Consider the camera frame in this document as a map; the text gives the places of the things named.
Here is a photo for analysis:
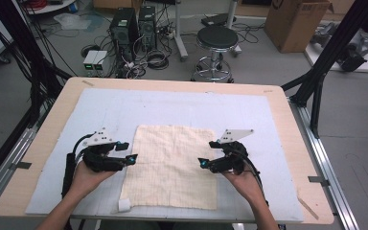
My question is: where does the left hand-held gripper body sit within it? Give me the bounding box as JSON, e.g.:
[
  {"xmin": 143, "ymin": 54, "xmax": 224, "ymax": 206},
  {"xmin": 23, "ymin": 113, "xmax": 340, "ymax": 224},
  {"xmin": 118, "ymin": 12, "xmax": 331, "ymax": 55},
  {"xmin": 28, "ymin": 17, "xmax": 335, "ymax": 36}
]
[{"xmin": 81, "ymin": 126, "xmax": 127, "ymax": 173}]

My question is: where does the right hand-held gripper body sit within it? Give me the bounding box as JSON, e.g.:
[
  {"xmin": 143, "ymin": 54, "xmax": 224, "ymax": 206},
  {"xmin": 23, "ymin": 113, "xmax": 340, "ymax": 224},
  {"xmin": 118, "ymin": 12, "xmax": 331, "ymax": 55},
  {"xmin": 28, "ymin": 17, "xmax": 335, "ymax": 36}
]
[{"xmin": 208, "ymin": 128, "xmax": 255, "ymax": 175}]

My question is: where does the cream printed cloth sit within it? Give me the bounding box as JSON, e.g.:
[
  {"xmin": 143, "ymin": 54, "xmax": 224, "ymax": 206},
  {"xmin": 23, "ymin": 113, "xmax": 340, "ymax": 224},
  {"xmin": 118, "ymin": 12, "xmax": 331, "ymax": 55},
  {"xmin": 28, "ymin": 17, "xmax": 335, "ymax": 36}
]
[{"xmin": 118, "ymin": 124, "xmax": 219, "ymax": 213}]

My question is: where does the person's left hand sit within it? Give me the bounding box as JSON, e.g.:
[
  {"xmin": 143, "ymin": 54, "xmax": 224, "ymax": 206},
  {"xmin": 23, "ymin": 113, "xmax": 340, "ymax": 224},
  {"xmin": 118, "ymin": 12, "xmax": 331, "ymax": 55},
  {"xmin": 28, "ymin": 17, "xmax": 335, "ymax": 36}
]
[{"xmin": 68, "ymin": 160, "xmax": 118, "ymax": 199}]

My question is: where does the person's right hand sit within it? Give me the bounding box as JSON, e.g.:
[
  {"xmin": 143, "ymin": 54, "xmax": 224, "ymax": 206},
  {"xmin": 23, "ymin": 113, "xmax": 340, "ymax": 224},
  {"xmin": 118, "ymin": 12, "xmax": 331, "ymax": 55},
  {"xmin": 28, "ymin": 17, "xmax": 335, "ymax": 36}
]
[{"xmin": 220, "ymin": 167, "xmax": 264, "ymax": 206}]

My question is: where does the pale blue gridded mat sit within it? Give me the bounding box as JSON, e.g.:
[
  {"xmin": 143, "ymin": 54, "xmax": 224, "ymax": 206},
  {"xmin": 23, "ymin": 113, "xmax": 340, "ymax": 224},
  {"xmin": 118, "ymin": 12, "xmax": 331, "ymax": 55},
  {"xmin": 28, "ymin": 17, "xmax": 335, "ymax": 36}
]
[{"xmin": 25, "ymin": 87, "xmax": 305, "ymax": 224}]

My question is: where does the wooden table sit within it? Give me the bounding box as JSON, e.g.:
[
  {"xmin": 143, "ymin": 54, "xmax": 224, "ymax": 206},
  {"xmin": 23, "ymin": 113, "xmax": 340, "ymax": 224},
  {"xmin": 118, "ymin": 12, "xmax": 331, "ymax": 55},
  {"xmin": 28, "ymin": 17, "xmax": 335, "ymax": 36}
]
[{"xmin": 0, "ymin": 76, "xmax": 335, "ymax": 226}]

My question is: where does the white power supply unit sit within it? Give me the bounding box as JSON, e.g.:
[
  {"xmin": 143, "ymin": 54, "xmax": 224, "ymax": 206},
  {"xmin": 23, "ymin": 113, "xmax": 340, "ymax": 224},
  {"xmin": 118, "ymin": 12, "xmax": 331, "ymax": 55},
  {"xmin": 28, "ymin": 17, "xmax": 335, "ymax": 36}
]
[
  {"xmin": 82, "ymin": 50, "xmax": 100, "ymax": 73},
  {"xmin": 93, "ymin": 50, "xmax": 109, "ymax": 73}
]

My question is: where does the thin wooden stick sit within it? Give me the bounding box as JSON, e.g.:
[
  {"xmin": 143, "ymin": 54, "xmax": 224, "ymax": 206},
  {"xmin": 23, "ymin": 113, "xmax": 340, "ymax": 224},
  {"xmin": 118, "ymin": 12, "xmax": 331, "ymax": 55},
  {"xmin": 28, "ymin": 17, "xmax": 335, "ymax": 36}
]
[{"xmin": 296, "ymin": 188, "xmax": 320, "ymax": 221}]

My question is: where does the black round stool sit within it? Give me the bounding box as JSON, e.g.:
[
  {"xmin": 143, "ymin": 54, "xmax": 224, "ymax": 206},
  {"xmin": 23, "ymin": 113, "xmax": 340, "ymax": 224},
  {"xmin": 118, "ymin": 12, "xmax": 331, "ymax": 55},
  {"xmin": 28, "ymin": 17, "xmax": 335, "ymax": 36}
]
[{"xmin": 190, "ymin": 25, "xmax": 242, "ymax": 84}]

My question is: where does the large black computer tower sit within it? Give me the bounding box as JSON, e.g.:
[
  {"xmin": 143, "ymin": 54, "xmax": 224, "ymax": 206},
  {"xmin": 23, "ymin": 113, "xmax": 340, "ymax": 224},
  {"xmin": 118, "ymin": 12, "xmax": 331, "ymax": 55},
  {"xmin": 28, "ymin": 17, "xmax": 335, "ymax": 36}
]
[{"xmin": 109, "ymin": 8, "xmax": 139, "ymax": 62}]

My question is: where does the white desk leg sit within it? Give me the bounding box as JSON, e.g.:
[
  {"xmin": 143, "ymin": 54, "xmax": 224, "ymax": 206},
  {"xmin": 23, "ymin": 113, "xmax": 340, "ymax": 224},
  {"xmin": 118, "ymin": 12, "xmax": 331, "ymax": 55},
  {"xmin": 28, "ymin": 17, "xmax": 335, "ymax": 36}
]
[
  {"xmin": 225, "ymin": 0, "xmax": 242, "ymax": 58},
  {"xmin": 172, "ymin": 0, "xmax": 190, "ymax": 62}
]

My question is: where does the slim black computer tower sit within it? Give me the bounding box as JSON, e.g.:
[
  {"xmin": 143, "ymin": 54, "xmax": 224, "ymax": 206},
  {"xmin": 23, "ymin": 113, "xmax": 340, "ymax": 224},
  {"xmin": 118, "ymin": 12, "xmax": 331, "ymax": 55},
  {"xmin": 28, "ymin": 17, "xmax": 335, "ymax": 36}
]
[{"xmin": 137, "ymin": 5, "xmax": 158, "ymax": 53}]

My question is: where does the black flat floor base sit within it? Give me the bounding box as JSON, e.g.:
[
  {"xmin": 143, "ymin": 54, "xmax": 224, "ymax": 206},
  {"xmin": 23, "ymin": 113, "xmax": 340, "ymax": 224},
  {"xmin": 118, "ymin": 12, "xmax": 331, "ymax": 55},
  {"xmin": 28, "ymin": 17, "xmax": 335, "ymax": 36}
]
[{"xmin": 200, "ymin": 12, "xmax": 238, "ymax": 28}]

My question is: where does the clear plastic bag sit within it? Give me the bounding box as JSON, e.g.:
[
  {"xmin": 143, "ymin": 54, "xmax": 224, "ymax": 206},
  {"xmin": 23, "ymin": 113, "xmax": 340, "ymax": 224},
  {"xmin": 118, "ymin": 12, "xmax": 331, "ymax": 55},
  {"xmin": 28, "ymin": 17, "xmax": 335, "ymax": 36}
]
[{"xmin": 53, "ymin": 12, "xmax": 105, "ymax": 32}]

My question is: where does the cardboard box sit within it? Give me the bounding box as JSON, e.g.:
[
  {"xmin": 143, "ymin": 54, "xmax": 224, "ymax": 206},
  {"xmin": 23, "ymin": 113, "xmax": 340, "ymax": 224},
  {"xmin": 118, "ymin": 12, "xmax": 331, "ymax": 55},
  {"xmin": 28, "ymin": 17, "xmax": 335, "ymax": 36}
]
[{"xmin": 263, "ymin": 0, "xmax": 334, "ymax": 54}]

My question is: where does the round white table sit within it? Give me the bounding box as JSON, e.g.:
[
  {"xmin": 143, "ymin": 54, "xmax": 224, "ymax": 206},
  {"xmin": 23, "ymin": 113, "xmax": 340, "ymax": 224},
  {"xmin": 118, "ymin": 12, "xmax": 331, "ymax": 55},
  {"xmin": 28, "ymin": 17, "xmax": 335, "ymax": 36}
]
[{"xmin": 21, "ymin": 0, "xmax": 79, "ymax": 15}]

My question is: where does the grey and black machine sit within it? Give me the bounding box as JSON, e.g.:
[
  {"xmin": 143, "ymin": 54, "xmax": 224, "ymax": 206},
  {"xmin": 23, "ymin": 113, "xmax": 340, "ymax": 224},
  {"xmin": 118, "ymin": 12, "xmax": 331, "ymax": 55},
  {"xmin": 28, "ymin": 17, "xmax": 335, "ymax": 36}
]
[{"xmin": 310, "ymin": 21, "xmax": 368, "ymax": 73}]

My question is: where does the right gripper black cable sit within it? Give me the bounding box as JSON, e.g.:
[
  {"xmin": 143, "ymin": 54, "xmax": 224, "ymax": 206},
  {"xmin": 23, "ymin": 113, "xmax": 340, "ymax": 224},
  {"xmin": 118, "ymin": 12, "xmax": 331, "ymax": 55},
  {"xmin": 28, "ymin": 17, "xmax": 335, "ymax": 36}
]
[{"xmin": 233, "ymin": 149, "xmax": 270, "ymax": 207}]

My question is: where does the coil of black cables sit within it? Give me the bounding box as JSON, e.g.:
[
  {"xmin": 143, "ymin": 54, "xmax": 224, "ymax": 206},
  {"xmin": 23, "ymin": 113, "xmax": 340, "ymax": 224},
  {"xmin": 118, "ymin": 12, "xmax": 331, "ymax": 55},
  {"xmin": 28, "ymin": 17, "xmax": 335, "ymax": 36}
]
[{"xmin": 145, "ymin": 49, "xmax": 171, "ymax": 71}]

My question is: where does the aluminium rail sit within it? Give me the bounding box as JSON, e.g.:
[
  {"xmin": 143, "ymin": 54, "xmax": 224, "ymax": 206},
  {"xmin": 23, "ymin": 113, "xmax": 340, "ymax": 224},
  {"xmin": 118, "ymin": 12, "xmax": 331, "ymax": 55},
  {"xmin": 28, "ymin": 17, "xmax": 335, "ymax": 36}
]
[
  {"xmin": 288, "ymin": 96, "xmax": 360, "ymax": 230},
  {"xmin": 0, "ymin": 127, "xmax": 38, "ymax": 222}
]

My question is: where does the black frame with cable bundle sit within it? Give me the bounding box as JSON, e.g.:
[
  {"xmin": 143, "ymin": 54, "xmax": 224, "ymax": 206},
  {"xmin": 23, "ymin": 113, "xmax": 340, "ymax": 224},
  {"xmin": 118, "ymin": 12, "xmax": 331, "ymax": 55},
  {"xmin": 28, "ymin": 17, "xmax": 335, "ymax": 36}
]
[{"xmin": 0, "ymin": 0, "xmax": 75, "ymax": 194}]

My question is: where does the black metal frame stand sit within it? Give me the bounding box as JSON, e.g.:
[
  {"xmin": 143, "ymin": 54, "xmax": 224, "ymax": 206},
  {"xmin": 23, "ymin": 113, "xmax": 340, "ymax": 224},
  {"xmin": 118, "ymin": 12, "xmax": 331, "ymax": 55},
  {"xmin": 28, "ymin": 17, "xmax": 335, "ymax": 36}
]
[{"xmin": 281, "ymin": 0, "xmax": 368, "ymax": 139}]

====

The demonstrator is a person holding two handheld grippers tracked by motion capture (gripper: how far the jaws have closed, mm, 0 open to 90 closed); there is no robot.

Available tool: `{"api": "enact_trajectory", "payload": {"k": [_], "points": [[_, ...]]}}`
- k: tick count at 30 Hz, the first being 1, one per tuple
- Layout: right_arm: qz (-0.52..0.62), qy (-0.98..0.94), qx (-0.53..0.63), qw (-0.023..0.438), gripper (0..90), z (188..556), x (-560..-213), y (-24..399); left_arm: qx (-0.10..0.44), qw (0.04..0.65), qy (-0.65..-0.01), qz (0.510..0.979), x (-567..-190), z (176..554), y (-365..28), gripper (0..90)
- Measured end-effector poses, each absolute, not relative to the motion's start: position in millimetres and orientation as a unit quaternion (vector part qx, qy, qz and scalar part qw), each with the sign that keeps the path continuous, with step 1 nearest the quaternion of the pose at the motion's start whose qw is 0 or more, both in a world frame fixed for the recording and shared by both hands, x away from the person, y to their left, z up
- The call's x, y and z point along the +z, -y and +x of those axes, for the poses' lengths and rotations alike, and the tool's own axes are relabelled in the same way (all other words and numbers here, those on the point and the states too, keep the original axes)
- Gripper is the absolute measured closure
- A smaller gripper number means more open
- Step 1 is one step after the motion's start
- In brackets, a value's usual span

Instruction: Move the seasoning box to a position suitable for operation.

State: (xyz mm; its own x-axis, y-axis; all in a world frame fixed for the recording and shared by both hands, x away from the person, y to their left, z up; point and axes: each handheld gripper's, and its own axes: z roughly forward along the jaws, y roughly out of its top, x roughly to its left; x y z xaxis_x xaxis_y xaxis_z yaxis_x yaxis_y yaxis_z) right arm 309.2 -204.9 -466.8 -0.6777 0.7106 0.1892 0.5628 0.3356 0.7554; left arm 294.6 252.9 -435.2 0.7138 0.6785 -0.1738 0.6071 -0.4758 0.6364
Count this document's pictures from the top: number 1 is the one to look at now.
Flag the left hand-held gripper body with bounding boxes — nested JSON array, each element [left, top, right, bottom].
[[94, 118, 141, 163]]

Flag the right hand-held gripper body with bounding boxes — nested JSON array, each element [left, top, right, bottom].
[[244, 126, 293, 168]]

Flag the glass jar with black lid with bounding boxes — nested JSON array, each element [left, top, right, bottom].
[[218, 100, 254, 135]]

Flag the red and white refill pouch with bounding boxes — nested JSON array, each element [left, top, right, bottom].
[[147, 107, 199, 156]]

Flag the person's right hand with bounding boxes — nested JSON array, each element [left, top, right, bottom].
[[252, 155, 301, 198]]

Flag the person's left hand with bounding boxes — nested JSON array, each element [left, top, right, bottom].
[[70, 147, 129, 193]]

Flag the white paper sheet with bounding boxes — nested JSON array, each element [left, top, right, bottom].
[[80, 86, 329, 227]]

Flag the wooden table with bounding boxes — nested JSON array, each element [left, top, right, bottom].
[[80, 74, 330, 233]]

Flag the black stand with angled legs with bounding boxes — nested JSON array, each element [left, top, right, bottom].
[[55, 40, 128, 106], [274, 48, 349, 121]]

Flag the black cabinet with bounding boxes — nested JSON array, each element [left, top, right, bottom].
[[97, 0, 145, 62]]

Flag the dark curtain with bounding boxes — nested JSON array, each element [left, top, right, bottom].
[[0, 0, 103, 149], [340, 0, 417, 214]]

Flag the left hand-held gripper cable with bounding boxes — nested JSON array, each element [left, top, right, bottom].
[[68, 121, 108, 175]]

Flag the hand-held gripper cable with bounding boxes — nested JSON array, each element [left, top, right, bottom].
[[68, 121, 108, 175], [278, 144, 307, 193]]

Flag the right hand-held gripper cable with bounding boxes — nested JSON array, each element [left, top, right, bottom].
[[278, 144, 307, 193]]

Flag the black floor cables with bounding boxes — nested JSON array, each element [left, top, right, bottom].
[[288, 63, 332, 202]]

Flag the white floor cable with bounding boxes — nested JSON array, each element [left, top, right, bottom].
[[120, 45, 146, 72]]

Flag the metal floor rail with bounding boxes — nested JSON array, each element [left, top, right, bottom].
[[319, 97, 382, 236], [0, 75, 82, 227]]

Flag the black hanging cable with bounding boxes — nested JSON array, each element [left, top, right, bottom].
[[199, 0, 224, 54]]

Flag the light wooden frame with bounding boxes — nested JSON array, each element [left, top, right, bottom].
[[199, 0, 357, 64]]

====

*What is expected:* Which lines of the data above contain "jaws"? Copy each one.

*The completed task:*
The demonstrator is a person holding two handheld grippers tracked by motion capture (gripper: how far the jaws have closed, mm, 0 open to 90 closed); there is no robot.
State: (xyz mm; its own x-axis, y-axis; all in a world frame fixed for the recording and shared by both hands, x away from the person, y to their left, z up; point and axes: each handheld gripper's, and its own axes: z roughly forward along the jaws, y roughly out of its top, x roughly to its left; x y z xaxis_x xaxis_y xaxis_z yaxis_x yaxis_y yaxis_z) right arm 309.2 -204.9 -466.8 -0.6777 0.7106 0.1892 0.5628 0.3356 0.7554; left arm 294.6 252.9 -435.2 0.7138 0.6785 -0.1738 0.6071 -0.4758 0.6364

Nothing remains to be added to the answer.